As can be seen through my years of writing and performing, I have been willing to be vulnerable to the public by sharing my thoughts and testimony.  Anyone who has lived a life like mine knows this does not come without a price.  But I'm still here, trusting that if anything I could say would lead you to seek Christ then I am willing to speak, even if it means I die to myself by not allowing myself the simple pleasure of being unknown.  But there is a time for silence too.   I have quiet thoughts I share solely with Him.  And there are things He teaches me that I keep close to my own heart because I have a personal relationship with God that is mine alone.  So I seek Him in lonely places, being quiet with Him, keeping close the things He reveals, until such a time as He would have me speak freely.  

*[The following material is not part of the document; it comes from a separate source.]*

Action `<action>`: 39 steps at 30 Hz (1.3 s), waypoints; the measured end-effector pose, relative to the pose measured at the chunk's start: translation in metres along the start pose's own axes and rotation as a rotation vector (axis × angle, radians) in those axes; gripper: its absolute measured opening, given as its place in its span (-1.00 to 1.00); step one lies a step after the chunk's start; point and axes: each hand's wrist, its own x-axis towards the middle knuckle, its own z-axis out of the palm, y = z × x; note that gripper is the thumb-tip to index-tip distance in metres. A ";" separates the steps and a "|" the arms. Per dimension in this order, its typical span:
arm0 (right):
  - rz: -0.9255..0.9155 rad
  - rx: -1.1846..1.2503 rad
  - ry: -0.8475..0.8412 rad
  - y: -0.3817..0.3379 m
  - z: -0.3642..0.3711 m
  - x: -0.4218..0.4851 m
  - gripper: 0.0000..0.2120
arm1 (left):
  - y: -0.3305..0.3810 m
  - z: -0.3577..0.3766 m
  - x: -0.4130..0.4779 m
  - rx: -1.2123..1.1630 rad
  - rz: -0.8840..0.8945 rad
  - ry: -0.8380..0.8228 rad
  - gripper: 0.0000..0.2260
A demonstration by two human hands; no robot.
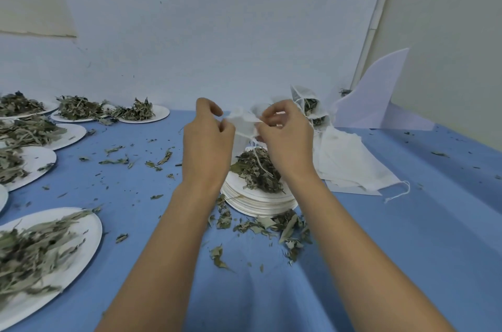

My encouragement to you today is to allow yourself the pleasure of enjoying intimacy with God, without feeling compelled to reveal everything He shows you.  Take the time to own it, understand it, love it and worship Him for it.  It's true that we are one in Christ.  It's true that unity is one of the most important things Jesus desires for us as His Church.  But it's also true that you are of personal interest to God.  Yes, you.  Group bible studies are good.  Prayer groups are good.  Sharing with your sisters or brothers is good.  But it is also good to seek out the lonely places as Jesus did, just to spend quiet time with the Father alone.  And keeping what He teaches you close to your heart until He releases you to share it is good too.